Question: Aujourd'hui, la menace d'une infiltration massive en Russie d'extrémistes de différents "bords" est plus élevée que jamais. Déjà avant cela, la majorité des migrants, en particulier originaires du Tadjikistan et de l'Ouzbékistan, sont arrivés par millions sans visa et ont créé de gros problèmes pour les citoyens et la société en prenant part à des systèmes "de l'ombre" et illégaux de production de divers produits de contrefaçon, en travaillant dans des "mini-marchés illégaux", ou même en s'impliquant dans la criminalité, des bandes organisées et des communautés extrémistes. Dans les pays du Golfe, on compte 8 à 9 migrants pour un citoyen. Il n'y a pas de régime "de l'ombre". Pensez-vous que le moment soit venu d'étendre à la législation sur les migrations des normes telles que les visas de travail, les invitations officielles des personnes morales et physiques endossant une responsabilité personnelle pour les travailleurs migrants?
Sergueï Lavrov: Je voudrais faire remarquer qu'une réponse détaillée à cette question, avec des faits concrets, figure dans les documents écrits que nous avons fait circuler avant mon discours. L'essence de notre approche est que vous ne pouvez pas comparer les travailleurs migrants travaillant aux Emirats arabes unis ou au Qatar avec ceux de la Fédération de Russie. Dans le cas des pays du Golfe, ils n'ont jamais été citoyens d'un État uni. Dans notre cas, c'est un événement historique très récent, qui peut être évalué de différentes manières mais qui a eu un impact négatif sur la vie des gens ordinaires, y compris parmi ceux qui s'étaient habitués à se déplacer dans leur grande patrie unie à la recherche de travail, etc. Il est clair que ces processus suscitent des réactions mitigées dans la société actuelle. Nous voyons comment sont perçus, avec quelle sensibilité, les différents incidents impliquant des travailleurs migrants originaires des républiques voisines.
Il va sans dire qu'une attention sérieuse est accordée à ce sujet depuis longtemps. Cela se fait par l'intermédiaire du Ministère russe de l'Intérieur, qui remplit depuis de nombreuses années les fonctions de Service fédéral des migrations via le département concerné. Il est représenté au sein de la Commission gouvernementale pour les affaires des compatriotes à l'étranger, que je dirige.
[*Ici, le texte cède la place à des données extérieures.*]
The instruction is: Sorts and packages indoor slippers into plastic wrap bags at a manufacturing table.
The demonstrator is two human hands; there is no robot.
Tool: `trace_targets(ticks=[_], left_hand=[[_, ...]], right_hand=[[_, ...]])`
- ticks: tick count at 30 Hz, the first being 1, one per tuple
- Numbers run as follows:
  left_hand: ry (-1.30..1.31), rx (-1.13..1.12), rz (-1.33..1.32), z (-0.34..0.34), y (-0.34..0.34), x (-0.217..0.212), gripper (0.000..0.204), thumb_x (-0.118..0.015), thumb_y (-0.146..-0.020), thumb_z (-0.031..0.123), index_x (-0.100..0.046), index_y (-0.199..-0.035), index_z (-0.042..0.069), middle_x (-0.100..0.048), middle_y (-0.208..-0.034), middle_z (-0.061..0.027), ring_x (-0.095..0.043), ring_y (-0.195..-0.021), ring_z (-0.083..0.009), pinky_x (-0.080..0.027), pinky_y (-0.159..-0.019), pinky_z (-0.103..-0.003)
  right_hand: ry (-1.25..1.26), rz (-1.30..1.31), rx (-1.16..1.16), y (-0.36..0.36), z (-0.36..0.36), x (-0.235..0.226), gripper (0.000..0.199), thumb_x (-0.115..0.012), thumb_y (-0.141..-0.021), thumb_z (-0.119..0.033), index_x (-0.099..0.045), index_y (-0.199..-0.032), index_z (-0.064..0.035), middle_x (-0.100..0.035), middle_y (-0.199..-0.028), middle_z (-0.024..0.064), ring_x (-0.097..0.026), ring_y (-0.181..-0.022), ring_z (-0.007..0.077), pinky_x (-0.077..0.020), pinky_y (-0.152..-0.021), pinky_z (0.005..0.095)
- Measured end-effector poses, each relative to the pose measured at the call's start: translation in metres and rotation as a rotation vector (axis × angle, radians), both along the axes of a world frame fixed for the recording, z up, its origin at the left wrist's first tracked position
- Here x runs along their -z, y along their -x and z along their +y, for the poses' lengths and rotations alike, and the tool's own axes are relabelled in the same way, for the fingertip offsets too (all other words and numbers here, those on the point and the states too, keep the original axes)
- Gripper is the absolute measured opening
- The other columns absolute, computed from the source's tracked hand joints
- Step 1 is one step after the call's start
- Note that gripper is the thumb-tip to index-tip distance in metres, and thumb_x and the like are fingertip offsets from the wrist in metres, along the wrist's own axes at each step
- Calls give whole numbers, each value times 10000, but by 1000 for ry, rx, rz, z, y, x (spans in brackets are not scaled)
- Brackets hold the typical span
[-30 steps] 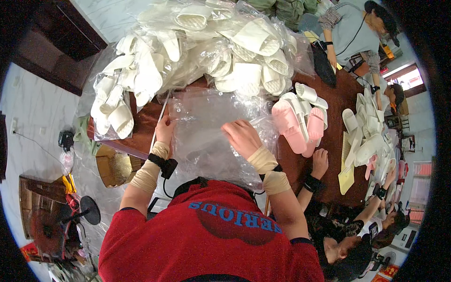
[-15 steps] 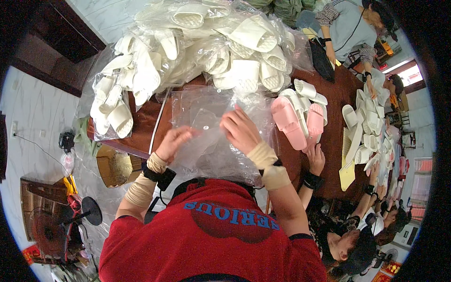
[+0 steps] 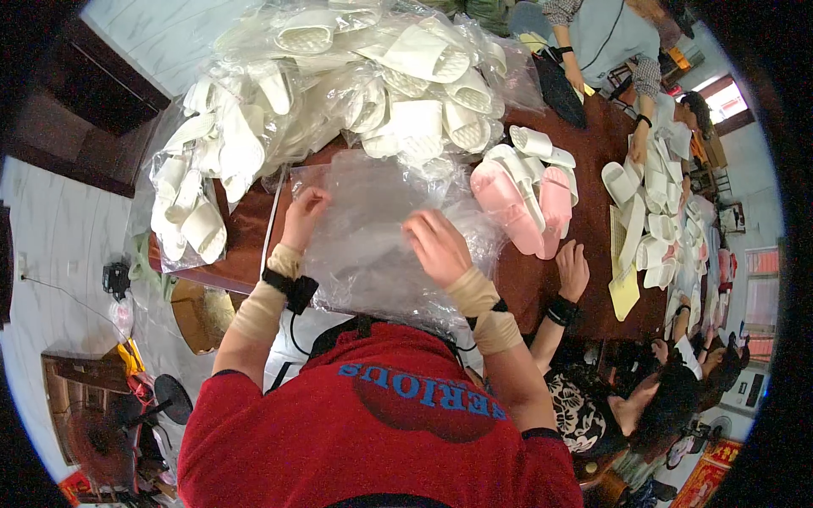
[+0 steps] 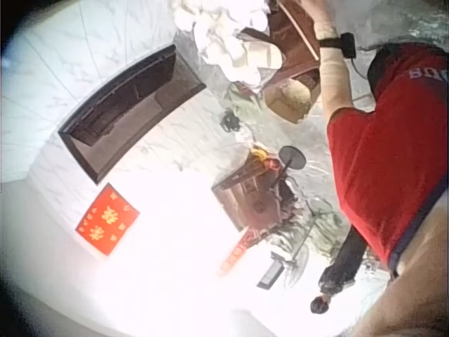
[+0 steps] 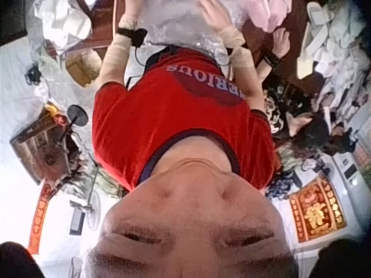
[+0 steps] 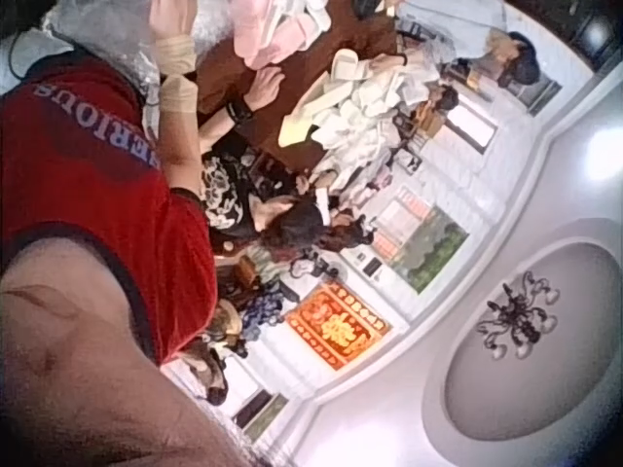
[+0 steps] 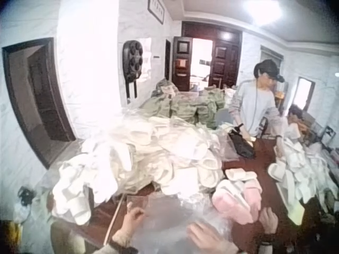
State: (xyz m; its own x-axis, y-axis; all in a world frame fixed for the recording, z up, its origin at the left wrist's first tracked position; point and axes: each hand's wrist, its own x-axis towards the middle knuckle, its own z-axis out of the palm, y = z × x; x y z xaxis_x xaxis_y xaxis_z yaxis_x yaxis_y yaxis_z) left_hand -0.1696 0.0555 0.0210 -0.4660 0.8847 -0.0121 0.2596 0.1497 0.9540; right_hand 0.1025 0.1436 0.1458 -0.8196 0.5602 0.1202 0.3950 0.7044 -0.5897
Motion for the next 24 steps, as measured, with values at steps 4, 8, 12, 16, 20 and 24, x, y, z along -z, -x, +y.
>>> trace_targets(ticks=[4,8,12,16,20,24], left_hand=[[-130,256,-133,-35,-34,-47,91,-507,-922,65,-556,-989,27,-606,-904,-9,-538,-877,-82,-429,-826,-246],[-78,345,-122,-59,-47,-71,99,-520,-923,90,-558,-992,30,-607,-931,-23,-528,-906,-81,-418,-844,-243],[-28,450,-121,-69,-46,-79,69,-509,-919,54,-556,-957,21,-572,-934,-24,-514,-926,-104,-408,-855,-250],[-86,575,-107,-71,-47,-91,82,-504,-900,36,-553,-964,24,-590,-1113,-79,-515,-1064,-150,-390,-916,-282],[-103,732,-156,-65,-53,-104,102,-497,-887,19,-551,-974,25,-531,-1283,-130,-467,-1191,-195,-370,-961,-308],[17,399,-419,-65,-37,-85,130,-524,-882,45,-569,-1002,19,-572,-1199,-90,-520,-1083,-176,-405,-915,-312]], right_hand=[[-134,135,-83,19,17,-1,141,-569,-742,22,-483,-833,-44,-470,-1251,91,-414,-1209,315,-341,-1031,413],[-241,158,-219,26,17,-12,179,-575,-707,46,-458,-801,-50,-421,-1340,95,-283,-1337,328,-265,-1082,458],[-87,86,-319,21,19,-12,217,-606,-674,48,-444,-771,-58,-368,-1403,125,-245,-1357,348,-179,-1105,506],[-131,112,-335,24,17,-24,230,-604,-661,37,-434,-773,-70,-443,-1305,86,-297,-1335,311,-220,-1101,487],[-114,63,-445,21,19,-26,253,-608,-643,48,-427,-768,-78,-539,-1112,62,-448,-1211,269,-227,-1100,488],[7,10,-378,-5,12,-25,247,-603,-653,54,-480,-827,-71,-570,-971,46,-544,-1028,246,-254,-1092,479]])
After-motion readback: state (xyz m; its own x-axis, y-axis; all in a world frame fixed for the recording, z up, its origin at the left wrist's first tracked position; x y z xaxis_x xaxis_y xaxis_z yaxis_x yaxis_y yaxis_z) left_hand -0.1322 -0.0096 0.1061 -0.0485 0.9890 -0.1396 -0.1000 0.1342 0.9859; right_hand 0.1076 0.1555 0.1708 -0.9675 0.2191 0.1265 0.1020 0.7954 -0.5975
En ce qui concerne le régime pour les migrants, cette question relève du Ministère russe de l'Intérieur. Je sais que nos collègues font de leur mieux pour régulariser la situation dans ce domaine, notamment par le biais d'accords. Nous insistons pour les conclure avec les pays d'où proviennent la majeure partie des travailleurs migrants. Cela inclut le Kirghizistan, le Tadjikistan et l'Ouzbékistan. Nous négocions avec eux pour créer des centres de formation pour les travailleurs migrants dans ces pays. Ils sont destinés, entre autres, à s'assurer qu'ils ont une connaissance normale de la langue russe et, ce qui est tout aussi important, une connaissance et une compréhension des lois et des traditions de la Fédération de Russie. Il est clair qu'un résultat parfait, comme dans toute autre sphère de l'activité humaine, est difficilement atteignable. Mais ce travail a un impact réel sur les questions dont nous parlons. Il vient de commencer. Je pense qu'il y aura davantage de résultats positifs.
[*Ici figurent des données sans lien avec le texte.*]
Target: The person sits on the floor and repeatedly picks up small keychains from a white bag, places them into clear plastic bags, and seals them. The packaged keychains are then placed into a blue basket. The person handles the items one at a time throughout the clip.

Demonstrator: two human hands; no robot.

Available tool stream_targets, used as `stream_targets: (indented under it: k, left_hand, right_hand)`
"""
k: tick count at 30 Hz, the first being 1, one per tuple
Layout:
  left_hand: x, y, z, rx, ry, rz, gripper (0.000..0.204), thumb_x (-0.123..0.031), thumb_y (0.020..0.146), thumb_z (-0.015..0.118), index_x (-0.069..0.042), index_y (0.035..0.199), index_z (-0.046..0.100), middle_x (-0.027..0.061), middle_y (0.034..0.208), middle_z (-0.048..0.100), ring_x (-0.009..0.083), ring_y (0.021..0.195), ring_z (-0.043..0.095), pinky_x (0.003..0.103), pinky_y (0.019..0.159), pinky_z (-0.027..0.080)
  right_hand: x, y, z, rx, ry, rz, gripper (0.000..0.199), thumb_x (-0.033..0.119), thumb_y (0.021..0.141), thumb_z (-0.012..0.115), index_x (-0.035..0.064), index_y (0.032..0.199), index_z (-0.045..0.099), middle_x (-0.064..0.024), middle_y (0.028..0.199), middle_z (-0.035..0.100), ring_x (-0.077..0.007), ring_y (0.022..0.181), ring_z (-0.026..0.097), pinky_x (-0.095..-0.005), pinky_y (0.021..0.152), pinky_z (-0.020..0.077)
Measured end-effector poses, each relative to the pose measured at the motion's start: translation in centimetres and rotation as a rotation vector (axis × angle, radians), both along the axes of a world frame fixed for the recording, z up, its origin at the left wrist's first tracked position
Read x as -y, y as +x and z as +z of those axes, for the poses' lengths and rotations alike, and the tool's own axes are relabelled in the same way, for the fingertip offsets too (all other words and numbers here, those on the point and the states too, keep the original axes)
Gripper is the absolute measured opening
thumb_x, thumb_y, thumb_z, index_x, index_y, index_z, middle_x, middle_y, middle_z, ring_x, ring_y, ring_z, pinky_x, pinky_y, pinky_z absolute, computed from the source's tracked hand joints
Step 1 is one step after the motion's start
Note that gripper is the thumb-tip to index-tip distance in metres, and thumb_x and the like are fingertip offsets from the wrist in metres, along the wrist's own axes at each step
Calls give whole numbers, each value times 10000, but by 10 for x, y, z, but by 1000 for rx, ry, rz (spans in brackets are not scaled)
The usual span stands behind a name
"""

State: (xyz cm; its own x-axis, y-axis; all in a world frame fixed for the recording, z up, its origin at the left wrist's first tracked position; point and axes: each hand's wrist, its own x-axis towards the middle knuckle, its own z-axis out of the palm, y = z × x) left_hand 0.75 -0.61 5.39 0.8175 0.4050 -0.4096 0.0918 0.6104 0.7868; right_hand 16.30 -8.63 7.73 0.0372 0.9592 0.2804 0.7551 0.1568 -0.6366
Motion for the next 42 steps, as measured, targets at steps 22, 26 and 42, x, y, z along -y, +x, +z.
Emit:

Question: Comme nous le voyons tous, le fameux "soft power" de la Russie n'a pas été aussi efficace ces dernières années que nous l'aurions espéré. Des diplomates russes sont expulsés, des médias (par exemple RT) sont harcelés, nos hommes d'affaires sont sanctionnés, des publications au contenu jugé "indésirable" sont supprimées des réseaux sociaux occidentaux. Dans le même temps, nous constatons que nos partenaires étrangers renforcent leur présence militaire dans le monde, ce qui bouleverse l'équilibre mondial des forces. Comment le Ministère russe des Affaires étrangères et vous-même considérez-vous votre travail pour rétablir cet équilibre des forces? Quels sont les outils de politique étrangère qui peuvent être utilisés efficacement dans cette direction?
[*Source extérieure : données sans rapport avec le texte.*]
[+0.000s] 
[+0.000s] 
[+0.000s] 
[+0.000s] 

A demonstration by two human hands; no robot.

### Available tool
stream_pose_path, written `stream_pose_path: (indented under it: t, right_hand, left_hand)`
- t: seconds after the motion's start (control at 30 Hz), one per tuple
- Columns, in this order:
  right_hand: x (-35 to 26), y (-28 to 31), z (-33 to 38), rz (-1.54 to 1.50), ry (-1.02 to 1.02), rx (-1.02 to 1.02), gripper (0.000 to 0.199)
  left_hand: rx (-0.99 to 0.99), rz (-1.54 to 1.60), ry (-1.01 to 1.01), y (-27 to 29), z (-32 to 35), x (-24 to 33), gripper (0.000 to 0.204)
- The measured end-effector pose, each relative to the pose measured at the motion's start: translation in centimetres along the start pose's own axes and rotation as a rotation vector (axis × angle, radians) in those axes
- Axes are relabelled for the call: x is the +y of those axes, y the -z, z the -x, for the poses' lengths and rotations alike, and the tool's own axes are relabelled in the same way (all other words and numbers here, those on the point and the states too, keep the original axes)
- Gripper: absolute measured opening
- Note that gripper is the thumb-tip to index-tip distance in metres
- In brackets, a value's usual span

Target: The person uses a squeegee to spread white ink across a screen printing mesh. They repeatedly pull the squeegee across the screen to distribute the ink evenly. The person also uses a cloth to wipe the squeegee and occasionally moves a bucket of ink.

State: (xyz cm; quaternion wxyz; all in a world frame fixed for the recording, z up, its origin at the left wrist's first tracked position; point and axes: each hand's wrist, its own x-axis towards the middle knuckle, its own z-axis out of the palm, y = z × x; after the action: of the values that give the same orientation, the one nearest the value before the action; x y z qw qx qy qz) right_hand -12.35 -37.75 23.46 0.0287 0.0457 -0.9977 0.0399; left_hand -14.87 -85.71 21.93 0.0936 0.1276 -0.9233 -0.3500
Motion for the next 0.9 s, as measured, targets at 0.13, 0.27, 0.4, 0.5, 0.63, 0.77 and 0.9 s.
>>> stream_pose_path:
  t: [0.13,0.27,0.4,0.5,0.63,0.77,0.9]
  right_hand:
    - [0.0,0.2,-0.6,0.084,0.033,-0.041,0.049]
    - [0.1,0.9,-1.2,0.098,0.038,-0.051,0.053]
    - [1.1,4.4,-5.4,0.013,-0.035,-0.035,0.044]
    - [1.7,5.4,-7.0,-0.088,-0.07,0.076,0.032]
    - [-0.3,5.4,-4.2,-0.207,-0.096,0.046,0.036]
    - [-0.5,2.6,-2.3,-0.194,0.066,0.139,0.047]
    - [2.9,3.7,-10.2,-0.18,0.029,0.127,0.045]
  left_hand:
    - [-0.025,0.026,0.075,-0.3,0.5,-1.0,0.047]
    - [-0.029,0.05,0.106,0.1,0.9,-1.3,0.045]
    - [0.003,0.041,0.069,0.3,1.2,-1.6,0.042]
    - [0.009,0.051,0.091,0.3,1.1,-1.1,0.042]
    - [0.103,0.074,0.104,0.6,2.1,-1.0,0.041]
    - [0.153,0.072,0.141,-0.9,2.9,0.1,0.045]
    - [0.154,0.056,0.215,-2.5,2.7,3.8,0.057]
Sergueï Lavrov: Je ne parlerais pas du "fameux soft power de la Russie". Le pouvoir soviétique était dur et doux à la fois. Le dur - on sait dans quel domaine. Le doux pour le ballet, avant tout notre sport, notre art et notre culture. À bien des égards, il s'agit de faire en sorte que nos caractéristiques attrayantes en tant qu'État, en tant que peuple, en tant que nation, en tant que civilisation, puissent avoir une chance d'atteindre ceux qui s'y intéressent. Aujourd'hui, dans le cadre de la conception et de la stratégie visant à "endiguer" la Russie "en tout et pour tout" (comme la Chine), l'Occident ne se contente pas d'essayer de nous "bloquer" avec ses alliés agressifs, de les alimenter en armes, de rapprocher ses infrastructures militaires et ses troupes de nos frontières. Il tente également de saper la position et l'autorité de la culture russe - ce même "soft power" que nous essayons justement de maîtriser dans le nouvel ordre mondial de l'après-guerre froide. Nous savons comment le faire efficacement.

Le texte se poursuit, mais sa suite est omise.